[What is required]
In the entries below, begin at the line that has "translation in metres", stop after the line that has "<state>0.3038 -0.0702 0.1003", and output those lines exactly with no pictures.

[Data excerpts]
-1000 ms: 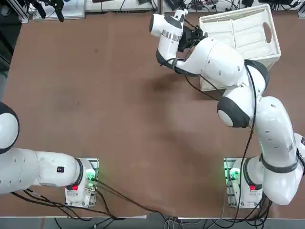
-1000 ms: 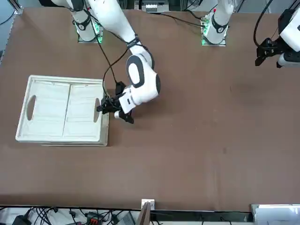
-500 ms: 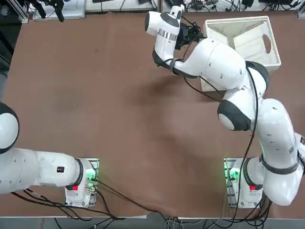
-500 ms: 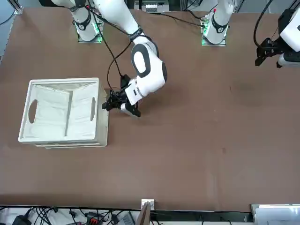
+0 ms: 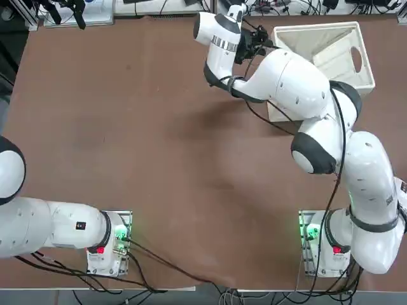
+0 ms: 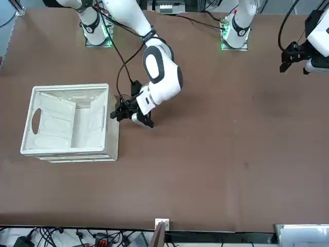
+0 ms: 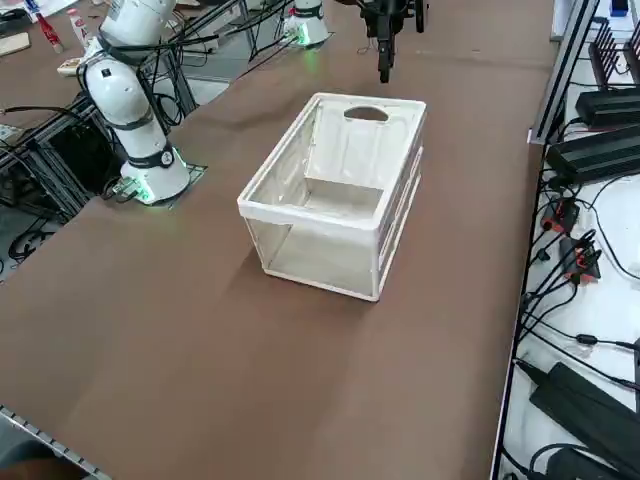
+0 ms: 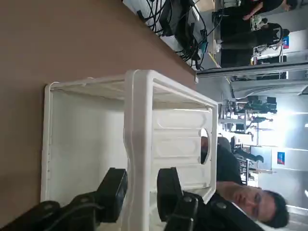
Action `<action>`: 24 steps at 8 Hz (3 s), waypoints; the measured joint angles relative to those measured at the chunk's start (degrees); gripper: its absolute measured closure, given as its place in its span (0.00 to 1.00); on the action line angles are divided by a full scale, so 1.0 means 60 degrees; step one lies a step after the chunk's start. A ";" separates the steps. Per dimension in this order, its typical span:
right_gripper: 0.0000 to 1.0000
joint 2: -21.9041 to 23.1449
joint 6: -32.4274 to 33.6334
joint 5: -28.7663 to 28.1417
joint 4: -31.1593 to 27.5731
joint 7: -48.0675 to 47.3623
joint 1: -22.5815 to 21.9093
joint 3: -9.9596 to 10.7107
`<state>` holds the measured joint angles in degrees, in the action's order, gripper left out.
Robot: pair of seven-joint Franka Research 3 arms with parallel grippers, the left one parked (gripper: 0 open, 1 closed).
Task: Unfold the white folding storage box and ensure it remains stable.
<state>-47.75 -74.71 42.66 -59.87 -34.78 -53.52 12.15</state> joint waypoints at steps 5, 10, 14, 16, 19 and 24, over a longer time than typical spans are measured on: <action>0.63 0.2204 -0.0092 -0.3008 0.0100 0.3187 0.1507 0.0121; 0.98 0.4051 -0.3627 -0.6734 -0.3559 0.6202 0.4420 0.0114; 0.98 0.4898 -0.6772 -0.9326 -0.6990 0.8072 0.5610 0.0103; 0.98 0.5094 -0.7866 -1.0343 -0.8133 0.8556 0.5706 0.0088; 0.98 0.5131 -0.9127 -1.2730 -0.9296 0.9680 0.5719 0.0064; 0.98 0.4972 -0.9273 -1.7119 -1.0334 1.2298 0.5964 0.0064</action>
<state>-17.92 -130.35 -60.06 -121.87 39.01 -17.74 12.54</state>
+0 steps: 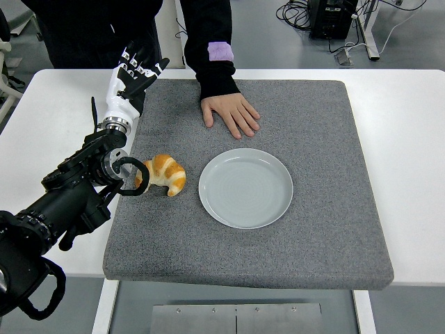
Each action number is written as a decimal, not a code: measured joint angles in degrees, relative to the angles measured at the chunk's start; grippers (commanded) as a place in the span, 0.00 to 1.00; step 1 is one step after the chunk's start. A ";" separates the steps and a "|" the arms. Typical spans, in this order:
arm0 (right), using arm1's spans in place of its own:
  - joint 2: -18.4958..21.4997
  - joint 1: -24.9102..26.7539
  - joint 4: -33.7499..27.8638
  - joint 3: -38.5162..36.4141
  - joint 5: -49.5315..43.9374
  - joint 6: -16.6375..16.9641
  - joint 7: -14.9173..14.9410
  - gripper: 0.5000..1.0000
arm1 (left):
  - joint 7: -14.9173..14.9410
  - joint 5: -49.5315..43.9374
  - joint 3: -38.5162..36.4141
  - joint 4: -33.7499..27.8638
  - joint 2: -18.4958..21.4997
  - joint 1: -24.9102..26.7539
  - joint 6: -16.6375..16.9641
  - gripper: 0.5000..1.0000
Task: Place the bread on the plate
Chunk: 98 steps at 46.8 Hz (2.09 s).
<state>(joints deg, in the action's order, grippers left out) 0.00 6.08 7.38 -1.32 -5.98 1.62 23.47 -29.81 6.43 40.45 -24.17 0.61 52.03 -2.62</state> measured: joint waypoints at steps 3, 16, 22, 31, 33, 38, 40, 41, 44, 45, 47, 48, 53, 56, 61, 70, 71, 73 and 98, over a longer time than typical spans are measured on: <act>0.00 0.00 0.00 0.00 0.00 0.00 0.00 1.00 | -0.07 -0.01 -0.01 0.00 0.00 0.00 -0.06 0.98; 0.00 -0.02 0.00 0.00 0.00 0.01 0.00 1.00 | -0.23 0.03 -0.43 -0.04 0.08 -0.22 -0.20 0.98; 0.00 -0.02 0.00 0.00 0.00 0.01 0.00 1.00 | -0.33 0.07 -0.50 -0.04 0.09 -0.40 -0.20 0.98; 0.00 -0.02 0.00 0.00 0.00 0.03 0.00 1.00 | -0.34 0.08 -0.47 -0.04 0.02 -0.52 -0.20 0.98; 0.00 -0.02 0.00 0.00 0.00 0.03 0.00 1.00 | -0.34 0.08 -0.47 -0.05 0.04 -0.52 -0.20 0.98; 0.00 -0.02 0.00 0.00 0.00 0.03 0.00 1.00 | -0.39 0.08 -0.46 -0.07 0.08 -0.52 -0.20 0.98; 0.00 -0.02 0.00 0.00 0.00 0.03 0.00 1.00 | -0.40 0.08 -0.46 -0.07 0.08 -0.52 -0.22 0.98; 0.00 -0.02 0.00 0.00 0.00 0.03 0.00 1.00 | -0.41 0.08 -0.46 -0.08 0.08 -0.52 -0.24 0.98; 0.00 -0.02 0.00 0.00 0.00 0.03 0.00 1.00 | -0.42 0.08 -0.46 -0.09 0.08 -0.52 -0.26 0.98; 0.00 -0.02 0.00 0.00 0.00 0.02 0.00 1.00 | -0.42 0.08 -0.46 -0.09 0.08 -0.52 -0.26 0.98; 0.00 -0.02 0.00 0.00 0.00 0.02 0.00 1.00 | -0.42 0.08 -0.46 -0.09 0.06 -0.52 -0.27 0.98; 0.00 -0.01 0.00 0.00 0.00 0.02 0.00 1.00 | -0.43 0.08 -0.46 -0.14 0.05 -0.58 -0.27 0.98; 0.00 0.00 0.00 0.00 0.00 0.01 0.00 1.00 | -0.43 0.08 -0.46 -0.18 0.01 -0.62 -0.28 0.98; 0.00 0.00 0.00 0.00 0.00 0.00 0.00 1.00 | -0.46 0.08 -0.46 -0.18 0.00 -0.62 -0.28 0.98; 0.00 0.00 0.00 0.00 0.00 0.00 0.00 1.00 | -0.50 0.08 -0.46 -0.23 0.00 -0.62 -0.28 0.98; 0.00 -0.01 0.00 0.00 0.00 0.00 0.00 1.00 | -0.31 0.08 -0.47 -0.27 0.37 -0.61 -0.28 0.98; 0.00 0.00 0.00 0.00 0.00 0.00 0.00 1.00 | -0.28 0.08 -0.47 -0.27 0.45 -0.62 -0.28 0.98; 0.00 -0.01 0.00 0.00 0.00 0.01 0.00 1.00 | -0.19 0.08 -0.49 -0.29 0.56 -0.62 -0.28 0.98; 0.00 -0.02 0.00 0.00 0.00 0.02 0.00 1.00 | 1.95 0.97 -6.57 -10.61 9.22 -0.83 2.17 0.98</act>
<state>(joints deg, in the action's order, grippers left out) 0.00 6.06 7.38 -1.32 -5.98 1.64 23.47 -27.86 7.39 33.89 -34.78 9.84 51.20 -0.45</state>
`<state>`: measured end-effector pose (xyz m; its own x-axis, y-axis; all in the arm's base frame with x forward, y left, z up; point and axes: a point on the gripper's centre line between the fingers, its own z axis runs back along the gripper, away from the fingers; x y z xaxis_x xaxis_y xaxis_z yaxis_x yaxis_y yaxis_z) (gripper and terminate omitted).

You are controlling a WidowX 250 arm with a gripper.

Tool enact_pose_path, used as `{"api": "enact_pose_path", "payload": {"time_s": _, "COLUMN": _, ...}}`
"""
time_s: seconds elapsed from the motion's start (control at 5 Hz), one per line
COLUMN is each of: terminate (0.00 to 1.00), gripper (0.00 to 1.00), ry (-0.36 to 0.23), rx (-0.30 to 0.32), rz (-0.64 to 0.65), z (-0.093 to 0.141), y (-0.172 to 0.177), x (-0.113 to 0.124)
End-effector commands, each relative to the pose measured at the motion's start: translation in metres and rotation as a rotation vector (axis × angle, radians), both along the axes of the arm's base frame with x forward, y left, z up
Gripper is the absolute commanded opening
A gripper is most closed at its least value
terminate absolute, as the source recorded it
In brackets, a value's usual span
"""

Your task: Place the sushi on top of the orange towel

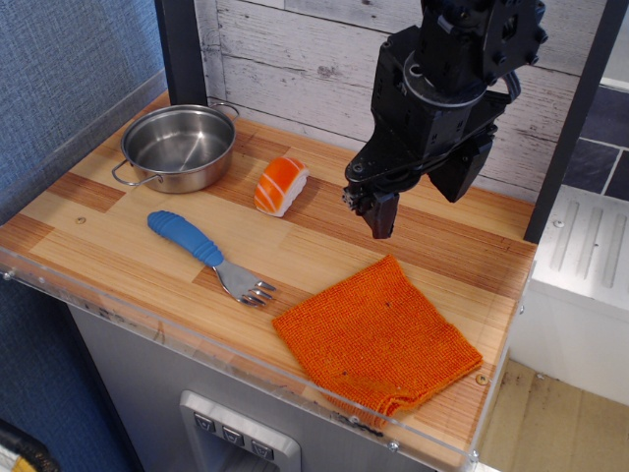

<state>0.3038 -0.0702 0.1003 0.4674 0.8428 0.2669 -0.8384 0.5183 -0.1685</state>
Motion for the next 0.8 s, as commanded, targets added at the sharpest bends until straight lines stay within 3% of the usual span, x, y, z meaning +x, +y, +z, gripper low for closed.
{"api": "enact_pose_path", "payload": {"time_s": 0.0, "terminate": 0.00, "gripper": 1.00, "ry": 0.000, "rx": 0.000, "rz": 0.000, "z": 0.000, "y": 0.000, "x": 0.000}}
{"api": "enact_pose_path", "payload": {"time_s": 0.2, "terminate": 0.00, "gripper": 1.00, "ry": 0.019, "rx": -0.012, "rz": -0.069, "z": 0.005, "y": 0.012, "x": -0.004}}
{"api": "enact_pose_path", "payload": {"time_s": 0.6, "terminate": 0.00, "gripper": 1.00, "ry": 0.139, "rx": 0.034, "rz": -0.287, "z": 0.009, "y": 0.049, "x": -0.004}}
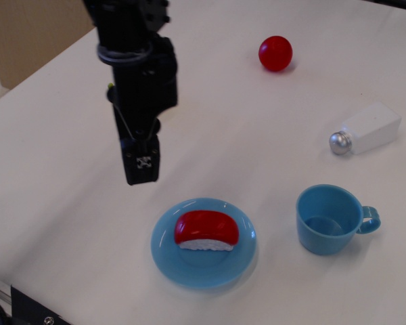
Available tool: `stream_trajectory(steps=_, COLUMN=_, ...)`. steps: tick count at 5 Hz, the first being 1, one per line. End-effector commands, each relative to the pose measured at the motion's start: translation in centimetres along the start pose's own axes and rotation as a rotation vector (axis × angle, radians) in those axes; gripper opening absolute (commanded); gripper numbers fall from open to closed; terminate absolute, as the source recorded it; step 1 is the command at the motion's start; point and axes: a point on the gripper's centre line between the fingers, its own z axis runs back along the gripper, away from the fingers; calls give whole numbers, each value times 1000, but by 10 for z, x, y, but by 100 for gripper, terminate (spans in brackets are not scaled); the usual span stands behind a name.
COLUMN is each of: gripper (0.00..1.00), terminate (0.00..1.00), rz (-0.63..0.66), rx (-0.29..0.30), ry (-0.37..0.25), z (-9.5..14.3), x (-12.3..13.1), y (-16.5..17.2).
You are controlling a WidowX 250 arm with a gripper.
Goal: Take sushi off plate
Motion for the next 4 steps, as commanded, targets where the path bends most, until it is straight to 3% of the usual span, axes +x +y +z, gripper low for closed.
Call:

[Answer to the problem]
End-effector commands, each relative to the pose measured at the motion's start: translation in metres and rotation as a rotation vector (axis × angle, radians), both along the axes of the arm's base frame with x forward, y left, z up
Gripper is the absolute commanded opening
A gripper is most closed at its least value
terminate absolute, as the source recorded it
In brackets, a value's usual span
"""

Your task: Place the sushi on top of the orange towel


<state>0.3038 -0.0702 0.1003 0.4674 0.8428 0.2669 -0.8384 0.5183 -0.1685</state>

There is nothing further to this exercise.